Figure 2 shows such a system in situ on a staircase. Here, the rail comprises a first rail section that is moveable longitudinally up and down a flight of stairs with respect to fixings on the stairs. This allows controlled movement in a straight line of action to withdraw the lower part of the rail away from a door e.g. at he bottom of the stairs to allow access/egress. - However, accessing the stairlift drive system in order to override it in the event of, for example, a power failure is difficult, as the drive mechanism is typically concealed from view - i.e. under the rail shown in
Figure 2 . The override system according to the invention is characterized by what is disclosed in claim 1. According to an aspect of the present invention there is provided an override system for a stairlift, the stairlift comprising a rail and an electronically controlled actuator, the override system comprising override means adapted to force the actuator to move the rail instead of the electronic control. For a stairlift rail comprising a first rail portion fixed to a flight of stairs, a second rail portion moveable with respect to the first rail portion and an electronically controlled actuator for moving the moveable rail portion with respect to the first rail portion, the override means is adapted to force the actuator to move the second rail portion instead of the electronic control. - The invention is thus useful in the event of motor failure (e.g. a power cut) where the moveable stairlift rail may otherwise be stuck in a position that blocks access/egress to/from a room. Advantageously, the invention provides a means of manipulating the actuator (e.g. manually).

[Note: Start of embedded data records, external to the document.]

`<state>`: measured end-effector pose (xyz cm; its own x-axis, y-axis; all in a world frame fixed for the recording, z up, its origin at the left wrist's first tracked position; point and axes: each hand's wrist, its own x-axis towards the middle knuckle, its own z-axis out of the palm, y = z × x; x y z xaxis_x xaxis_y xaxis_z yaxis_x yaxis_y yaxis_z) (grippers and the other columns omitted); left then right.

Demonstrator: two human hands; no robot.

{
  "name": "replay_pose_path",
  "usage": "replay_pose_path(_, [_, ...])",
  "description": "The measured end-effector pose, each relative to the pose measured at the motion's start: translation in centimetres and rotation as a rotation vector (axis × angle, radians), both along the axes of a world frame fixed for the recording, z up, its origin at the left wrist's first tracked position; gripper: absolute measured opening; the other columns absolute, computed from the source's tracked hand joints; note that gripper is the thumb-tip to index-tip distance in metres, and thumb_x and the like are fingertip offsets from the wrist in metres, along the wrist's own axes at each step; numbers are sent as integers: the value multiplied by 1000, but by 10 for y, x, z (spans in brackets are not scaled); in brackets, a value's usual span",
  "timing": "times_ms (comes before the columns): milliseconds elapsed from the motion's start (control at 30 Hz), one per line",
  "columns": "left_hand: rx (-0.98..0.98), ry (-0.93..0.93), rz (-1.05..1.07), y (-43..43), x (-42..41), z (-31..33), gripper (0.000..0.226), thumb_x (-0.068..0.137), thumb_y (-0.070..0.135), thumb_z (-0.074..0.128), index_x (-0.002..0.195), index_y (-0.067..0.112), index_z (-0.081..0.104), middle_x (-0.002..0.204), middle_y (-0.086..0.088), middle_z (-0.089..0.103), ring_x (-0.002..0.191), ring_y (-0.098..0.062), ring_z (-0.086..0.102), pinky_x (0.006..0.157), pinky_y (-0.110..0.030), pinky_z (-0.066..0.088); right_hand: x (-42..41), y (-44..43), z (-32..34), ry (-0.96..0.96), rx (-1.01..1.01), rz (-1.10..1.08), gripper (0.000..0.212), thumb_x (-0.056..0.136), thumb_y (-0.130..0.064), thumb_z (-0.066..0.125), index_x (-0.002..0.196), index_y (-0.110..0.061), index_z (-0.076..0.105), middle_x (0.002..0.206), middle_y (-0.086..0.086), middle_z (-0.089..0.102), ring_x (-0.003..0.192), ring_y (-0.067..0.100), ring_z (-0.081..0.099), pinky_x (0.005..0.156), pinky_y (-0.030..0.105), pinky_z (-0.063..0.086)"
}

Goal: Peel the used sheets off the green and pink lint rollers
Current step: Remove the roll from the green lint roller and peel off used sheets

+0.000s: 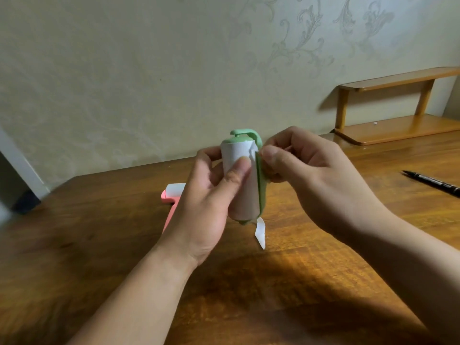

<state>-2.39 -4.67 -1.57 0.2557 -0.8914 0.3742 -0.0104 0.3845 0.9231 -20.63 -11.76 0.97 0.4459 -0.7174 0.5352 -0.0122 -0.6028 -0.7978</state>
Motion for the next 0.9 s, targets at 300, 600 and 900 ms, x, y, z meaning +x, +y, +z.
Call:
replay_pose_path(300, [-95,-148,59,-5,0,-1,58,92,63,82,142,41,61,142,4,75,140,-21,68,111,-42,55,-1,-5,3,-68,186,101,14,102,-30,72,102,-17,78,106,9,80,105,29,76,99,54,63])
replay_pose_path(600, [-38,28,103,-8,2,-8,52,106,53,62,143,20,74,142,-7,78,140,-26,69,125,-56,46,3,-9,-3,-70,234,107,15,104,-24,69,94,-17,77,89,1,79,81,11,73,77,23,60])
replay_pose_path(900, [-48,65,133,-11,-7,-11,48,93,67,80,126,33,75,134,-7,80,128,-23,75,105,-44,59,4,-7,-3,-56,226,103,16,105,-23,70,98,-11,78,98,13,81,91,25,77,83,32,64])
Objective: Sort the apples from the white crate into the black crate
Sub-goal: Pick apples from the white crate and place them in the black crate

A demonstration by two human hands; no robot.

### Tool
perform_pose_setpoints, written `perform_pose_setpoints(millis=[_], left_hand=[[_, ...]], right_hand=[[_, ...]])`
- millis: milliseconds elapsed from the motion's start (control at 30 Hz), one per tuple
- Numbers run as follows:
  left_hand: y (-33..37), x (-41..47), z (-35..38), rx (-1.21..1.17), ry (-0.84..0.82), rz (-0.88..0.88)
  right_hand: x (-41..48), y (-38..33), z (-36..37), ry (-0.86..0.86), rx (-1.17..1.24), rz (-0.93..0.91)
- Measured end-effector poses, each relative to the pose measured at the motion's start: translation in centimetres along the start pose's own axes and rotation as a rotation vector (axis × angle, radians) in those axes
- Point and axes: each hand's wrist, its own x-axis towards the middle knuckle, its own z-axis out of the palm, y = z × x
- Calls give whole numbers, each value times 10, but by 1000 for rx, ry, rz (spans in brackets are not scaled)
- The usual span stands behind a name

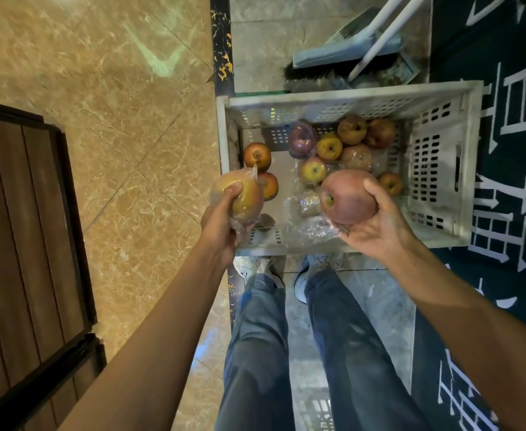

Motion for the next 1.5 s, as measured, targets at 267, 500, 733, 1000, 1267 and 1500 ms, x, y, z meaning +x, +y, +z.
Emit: perform_pose_setpoints(millis=[267, 500, 733, 1000, 1267, 1500], left_hand=[[-42, 96, 14, 66, 107, -186], [-84, 178, 28, 310, 75, -277], [-120, 260, 9, 484, 120, -284], [-128, 273, 0, 782, 364, -260], [-133, 286, 7, 1129, 319, -161], [-115, 271, 24, 1293, 364, 172]], right_hand=[[85, -12, -10, 83, -21, -45], [146, -20, -39, 60, -100, -56], [191, -20, -51, 78, -142, -53], [217, -14, -55, -113, -124, -113], [225, -14, -53, -67, -134, -142], [230, -18, -67, -19, -282, -110]])
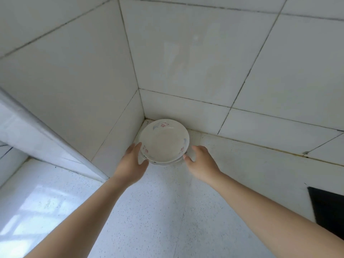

- According to another aspect of the present invention there is provided an override system for a stairlift, the stairlift comprising a rail and an electronically controlled actuator for moving at least a part of the rail, the override system providing an override means configured to extend accessibility beyond the confines of the rail, e.g. to manipulate and or move the actuator. The stairlift may be of the type comprising a rail having a first rail portion fixed to a flight of stairs, a second rail portion moveable with respect to the first rail portion and an electronically controlled actuator for moving the moveable rail portion with respect to the first rail portion.
- The invention provides a means of facilitating access to the actuator, e.g. by effectively extending the size of the actuator, preferably in a direction transverse to the longitudinal length thereof. The invention is thus useful in the event of motor failure (e.g. a power cut) where the moveable stairlift rail may otherwise be stuck in a position that blocks access/egress to/from a room as it provides a way to gain access to (and manipulate) the actuator in order to force movement thereof.
- In accordance with either of the above aspects, the following embodiments are provided.
- In an embodiment, the actuator is operable for converting rotation motion to linear motion, and the override means is adapted to cause the actuator to rotate.
- The override means may be directly attachable to the actuator to force the movement.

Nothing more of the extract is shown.